▸ What you will do
Set down exactly the lines below, starting at the one that contains "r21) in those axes" and ending at the one that contains "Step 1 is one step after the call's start", with both of those lines included and nothing else.

[Extracted records]
+++++

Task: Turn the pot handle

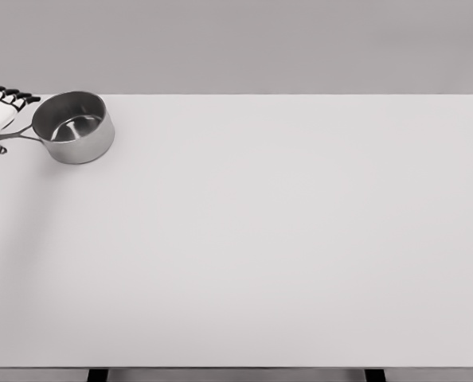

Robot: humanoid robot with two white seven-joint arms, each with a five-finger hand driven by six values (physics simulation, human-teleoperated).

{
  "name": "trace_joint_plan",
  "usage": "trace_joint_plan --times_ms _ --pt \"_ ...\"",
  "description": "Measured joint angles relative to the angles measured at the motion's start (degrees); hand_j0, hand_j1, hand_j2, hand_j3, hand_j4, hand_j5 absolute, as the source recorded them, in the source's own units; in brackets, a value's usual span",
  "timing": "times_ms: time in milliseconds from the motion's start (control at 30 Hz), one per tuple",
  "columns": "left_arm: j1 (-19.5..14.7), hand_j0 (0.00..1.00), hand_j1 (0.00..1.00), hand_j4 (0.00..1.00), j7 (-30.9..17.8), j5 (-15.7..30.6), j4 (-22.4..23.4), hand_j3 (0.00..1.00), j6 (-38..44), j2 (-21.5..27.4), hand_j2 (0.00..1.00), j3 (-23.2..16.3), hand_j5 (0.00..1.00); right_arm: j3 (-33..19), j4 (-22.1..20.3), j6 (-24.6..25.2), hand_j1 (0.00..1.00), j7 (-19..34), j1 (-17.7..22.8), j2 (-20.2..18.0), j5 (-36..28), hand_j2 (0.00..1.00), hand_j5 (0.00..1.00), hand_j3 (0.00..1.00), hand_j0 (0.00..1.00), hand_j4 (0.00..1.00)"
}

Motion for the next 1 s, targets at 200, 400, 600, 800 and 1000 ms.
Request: trace_joint_plan --times_ms 200,400,600,800,1000 --pt "-0.97 1.00 1.00 1.00 0.36 -1.19 1.59 1.00 0.00 -0.45 1.00 -0.06 1.00 0.00 0.00 0.00 1.00 0.00 0.00 0.00 0.00 1.00 1.00 1.00 1.00 1.00" --pt "-2.20 1.00 1.00 1.00 0.53 -2.11 3.76 1.00 0.00 -0.97 1.00 -0.13 1.00 0.00 0.00 0.00 1.00 0.00 0.00 0.00 0.00 1.00 1.00 1.00 1.00 1.00" --pt "-4.48 1.00 1.00 1.00 0.81 -2.59 6.47 1.00 0.01 -1.00 1.00 -0.14 1.00 0.00 0.00 0.00 1.00 0.00 0.00 0.00 0.00 1.00 1.00 1.00 1.00 1.00" --pt "-5.89 1.00 1.00 1.00 0.89 -2.73 8.02 1.00 0.00 -1.12 1.00 -1.05 1.00 0.00 0.00 0.00 1.00 0.00 0.00 0.00 0.00 1.00 1.00 1.00 1.00 1.00" --pt "-8.08 1.00 1.00 1.00 0.88 -2.73 9.14 1.00 0.01 -1.48 1.00 -2.44 1.00 0.00 0.00 0.00 1.00 0.00 0.00 0.00 0.00 1.00 1.00 1.00 1.00 1.00"
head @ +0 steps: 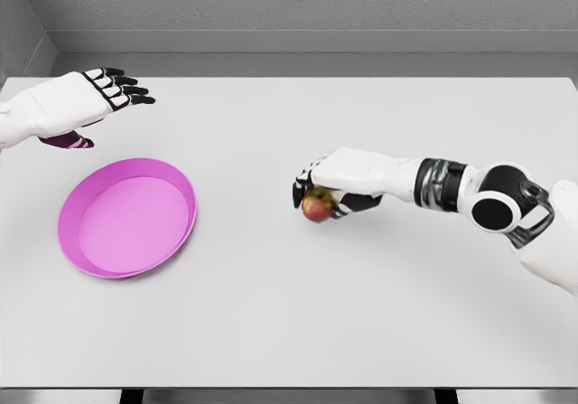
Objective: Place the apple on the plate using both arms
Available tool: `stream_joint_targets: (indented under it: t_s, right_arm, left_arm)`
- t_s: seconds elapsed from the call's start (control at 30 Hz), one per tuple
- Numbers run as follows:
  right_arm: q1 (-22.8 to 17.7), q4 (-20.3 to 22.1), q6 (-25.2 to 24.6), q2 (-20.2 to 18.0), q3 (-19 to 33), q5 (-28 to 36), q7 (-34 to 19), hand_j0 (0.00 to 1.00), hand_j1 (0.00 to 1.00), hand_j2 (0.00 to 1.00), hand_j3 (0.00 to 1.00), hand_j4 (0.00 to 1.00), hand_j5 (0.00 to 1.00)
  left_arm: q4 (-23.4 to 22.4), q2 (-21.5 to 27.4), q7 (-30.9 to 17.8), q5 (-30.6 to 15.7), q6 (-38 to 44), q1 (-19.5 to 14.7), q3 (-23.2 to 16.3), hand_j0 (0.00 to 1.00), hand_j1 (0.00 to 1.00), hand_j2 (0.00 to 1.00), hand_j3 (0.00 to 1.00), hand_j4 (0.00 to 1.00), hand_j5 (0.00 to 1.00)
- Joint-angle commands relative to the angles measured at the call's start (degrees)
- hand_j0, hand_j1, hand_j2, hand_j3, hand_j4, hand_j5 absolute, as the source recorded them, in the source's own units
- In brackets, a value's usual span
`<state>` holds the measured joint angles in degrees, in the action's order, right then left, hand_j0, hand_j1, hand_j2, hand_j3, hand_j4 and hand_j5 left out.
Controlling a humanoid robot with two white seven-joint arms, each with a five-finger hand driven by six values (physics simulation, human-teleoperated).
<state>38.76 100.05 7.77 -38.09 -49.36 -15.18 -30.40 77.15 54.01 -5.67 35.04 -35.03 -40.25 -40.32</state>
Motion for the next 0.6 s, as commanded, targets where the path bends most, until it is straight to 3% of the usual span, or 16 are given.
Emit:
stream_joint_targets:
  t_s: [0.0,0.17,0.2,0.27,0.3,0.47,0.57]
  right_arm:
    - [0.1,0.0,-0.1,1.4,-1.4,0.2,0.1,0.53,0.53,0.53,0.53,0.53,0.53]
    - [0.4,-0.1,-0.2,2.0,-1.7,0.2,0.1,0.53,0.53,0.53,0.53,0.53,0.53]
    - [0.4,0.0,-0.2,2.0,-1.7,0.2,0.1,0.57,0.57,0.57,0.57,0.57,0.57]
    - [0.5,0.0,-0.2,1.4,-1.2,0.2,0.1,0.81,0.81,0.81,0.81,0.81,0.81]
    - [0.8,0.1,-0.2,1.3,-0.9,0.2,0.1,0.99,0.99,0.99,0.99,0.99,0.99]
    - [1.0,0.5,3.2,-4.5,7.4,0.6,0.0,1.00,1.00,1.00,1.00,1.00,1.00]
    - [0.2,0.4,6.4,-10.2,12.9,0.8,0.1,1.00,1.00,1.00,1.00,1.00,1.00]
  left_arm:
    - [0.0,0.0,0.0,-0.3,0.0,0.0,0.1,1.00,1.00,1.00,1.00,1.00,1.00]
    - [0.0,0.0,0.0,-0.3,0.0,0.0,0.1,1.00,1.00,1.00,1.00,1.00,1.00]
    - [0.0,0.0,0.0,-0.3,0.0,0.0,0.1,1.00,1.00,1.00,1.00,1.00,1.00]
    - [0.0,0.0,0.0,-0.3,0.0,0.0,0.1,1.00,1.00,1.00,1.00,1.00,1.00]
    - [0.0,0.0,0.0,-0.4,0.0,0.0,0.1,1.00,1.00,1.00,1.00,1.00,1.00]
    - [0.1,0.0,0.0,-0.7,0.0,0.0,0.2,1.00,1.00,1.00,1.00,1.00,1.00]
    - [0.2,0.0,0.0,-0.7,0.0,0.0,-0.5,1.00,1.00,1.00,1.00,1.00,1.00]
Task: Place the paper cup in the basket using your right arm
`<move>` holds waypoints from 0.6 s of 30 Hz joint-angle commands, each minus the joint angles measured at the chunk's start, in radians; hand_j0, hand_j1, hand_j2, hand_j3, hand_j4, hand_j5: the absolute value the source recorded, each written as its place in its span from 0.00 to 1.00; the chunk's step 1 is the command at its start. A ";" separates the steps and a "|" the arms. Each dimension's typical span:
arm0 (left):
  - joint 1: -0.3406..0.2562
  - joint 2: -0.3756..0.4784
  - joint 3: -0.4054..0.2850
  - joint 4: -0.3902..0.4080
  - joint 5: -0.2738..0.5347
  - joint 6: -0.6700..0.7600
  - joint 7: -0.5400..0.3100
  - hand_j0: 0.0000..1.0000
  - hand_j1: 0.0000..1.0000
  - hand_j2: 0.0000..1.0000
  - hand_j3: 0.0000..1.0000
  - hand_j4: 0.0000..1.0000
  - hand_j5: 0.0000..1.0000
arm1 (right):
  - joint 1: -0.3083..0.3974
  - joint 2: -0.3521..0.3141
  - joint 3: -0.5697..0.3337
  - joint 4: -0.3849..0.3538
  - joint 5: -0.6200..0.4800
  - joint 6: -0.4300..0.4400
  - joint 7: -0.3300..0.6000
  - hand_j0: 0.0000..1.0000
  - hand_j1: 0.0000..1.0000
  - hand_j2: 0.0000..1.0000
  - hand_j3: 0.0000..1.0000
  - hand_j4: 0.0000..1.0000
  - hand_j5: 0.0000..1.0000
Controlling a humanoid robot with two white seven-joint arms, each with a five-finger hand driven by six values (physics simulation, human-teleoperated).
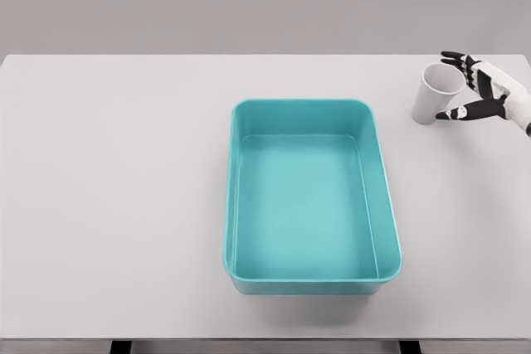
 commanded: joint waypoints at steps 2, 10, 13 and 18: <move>0.000 0.000 0.000 -0.001 0.001 0.000 0.000 1.00 1.00 1.00 1.00 1.00 1.00 | -0.002 0.000 0.002 -0.003 -0.006 0.000 0.000 1.00 1.00 1.00 1.00 1.00 1.00; 0.000 0.000 0.000 -0.001 0.000 0.000 0.000 1.00 1.00 1.00 1.00 1.00 1.00 | -0.002 0.000 0.018 -0.020 -0.009 0.005 0.000 1.00 1.00 1.00 1.00 1.00 1.00; 0.000 0.000 0.000 -0.001 0.001 0.000 0.000 1.00 1.00 1.00 1.00 1.00 1.00 | -0.003 0.005 0.022 -0.021 -0.009 0.004 0.000 1.00 1.00 1.00 1.00 1.00 1.00; 0.000 0.000 0.000 -0.001 0.001 0.000 0.000 1.00 1.00 1.00 1.00 1.00 1.00 | -0.005 0.006 0.030 -0.029 -0.011 0.007 0.000 1.00 1.00 1.00 1.00 1.00 1.00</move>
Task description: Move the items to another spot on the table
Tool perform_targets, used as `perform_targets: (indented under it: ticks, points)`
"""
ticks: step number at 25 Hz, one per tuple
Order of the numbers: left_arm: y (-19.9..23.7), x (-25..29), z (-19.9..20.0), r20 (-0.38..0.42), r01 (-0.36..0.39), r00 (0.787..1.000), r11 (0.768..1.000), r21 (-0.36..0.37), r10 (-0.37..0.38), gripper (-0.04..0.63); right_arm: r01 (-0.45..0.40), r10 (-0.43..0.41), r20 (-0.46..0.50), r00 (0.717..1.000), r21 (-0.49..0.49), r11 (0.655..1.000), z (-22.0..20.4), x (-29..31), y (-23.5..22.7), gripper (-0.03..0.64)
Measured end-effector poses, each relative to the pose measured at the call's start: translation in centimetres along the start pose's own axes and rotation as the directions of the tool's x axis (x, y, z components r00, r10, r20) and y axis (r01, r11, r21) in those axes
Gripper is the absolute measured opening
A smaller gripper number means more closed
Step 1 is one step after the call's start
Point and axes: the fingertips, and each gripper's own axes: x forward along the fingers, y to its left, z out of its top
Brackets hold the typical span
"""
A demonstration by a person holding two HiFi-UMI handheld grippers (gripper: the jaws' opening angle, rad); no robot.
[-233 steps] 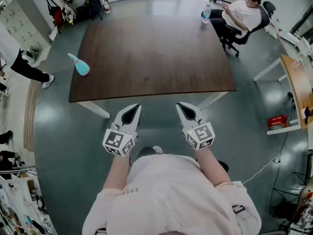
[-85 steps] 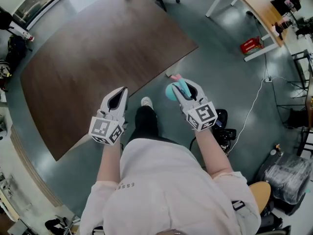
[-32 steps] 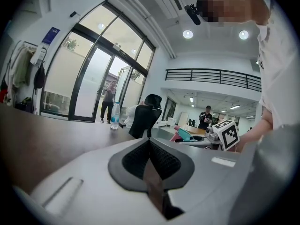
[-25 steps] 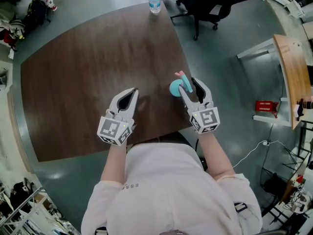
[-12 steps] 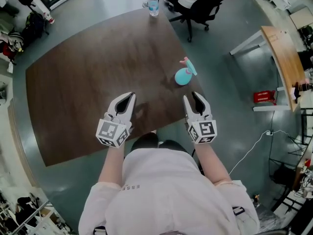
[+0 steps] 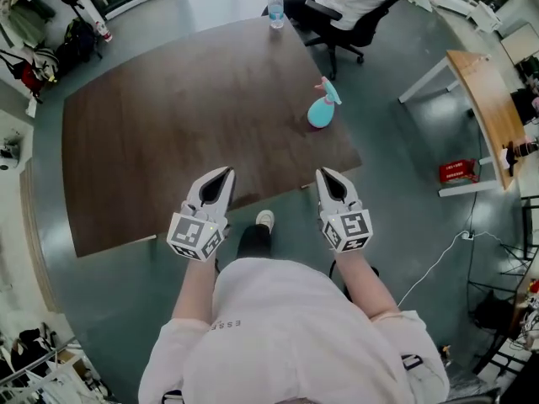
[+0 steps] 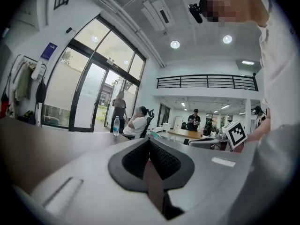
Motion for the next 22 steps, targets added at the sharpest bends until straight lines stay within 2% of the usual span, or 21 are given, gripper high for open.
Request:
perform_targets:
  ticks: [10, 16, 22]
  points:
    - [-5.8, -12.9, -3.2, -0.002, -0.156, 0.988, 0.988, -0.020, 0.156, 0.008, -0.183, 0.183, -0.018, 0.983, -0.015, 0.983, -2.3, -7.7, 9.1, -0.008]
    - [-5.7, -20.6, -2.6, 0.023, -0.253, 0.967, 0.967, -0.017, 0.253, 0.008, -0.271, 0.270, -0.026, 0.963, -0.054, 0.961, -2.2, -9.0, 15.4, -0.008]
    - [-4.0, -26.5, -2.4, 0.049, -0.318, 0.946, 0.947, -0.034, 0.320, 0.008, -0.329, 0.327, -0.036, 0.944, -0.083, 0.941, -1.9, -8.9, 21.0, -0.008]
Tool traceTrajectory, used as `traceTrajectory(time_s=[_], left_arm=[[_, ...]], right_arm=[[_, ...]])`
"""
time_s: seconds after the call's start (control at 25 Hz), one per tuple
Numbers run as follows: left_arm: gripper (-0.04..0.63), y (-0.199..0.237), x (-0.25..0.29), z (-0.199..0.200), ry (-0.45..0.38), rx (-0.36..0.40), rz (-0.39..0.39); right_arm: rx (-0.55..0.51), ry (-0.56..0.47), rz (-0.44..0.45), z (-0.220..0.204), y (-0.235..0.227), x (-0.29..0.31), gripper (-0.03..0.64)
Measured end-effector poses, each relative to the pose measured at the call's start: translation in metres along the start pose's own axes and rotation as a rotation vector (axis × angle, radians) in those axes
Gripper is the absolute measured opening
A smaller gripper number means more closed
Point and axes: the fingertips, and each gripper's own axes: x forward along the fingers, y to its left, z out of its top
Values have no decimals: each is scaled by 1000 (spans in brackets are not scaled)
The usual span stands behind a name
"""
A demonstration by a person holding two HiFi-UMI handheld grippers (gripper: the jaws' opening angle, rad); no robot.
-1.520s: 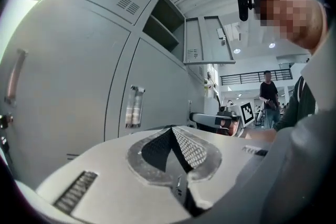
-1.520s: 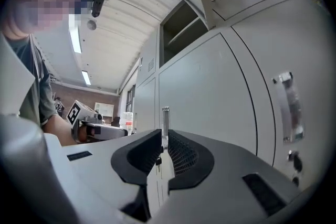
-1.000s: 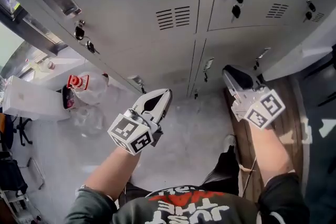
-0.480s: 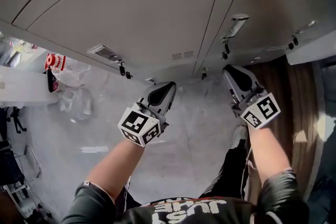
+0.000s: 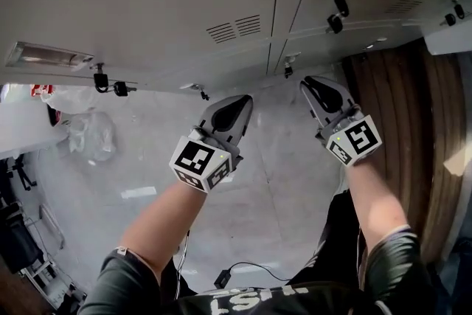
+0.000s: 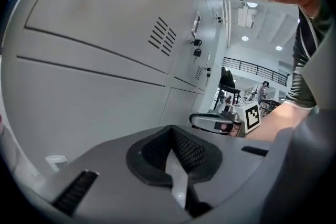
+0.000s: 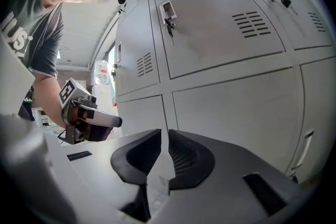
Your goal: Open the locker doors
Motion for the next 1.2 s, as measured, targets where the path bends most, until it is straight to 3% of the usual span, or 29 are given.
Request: traceTrajectory(time_s=[0.24,0.52,0.92,1.2], left_arm=[[5,3,17,-42,32,-19,-7],[5,-2,23,-64,58,-32,-24],[5,5,17,-72,80,-36,-14],[5,8,16,-67,69,-40,-11]], right_arm=[[62,31,-59,-50,-19,20,61],[37,130,-78,-91,-35,59,151],[41,199,-102,-108,-42,92,237],[20,211,-75,-109,-40,98,241]])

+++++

▸ Output of the exercise
Measured end-effector poses, each relative to the pose measured at the call's start: translation in centimetres along the start pose's own axes and rotation as the directions of the tool's x axis (x, y, z components r00, r10, r20) and y axis (r01, r11, r21) in those axes
Gripper is the absolute measured opening
A smaller gripper number means more closed
Step 1 is one step after the call's start

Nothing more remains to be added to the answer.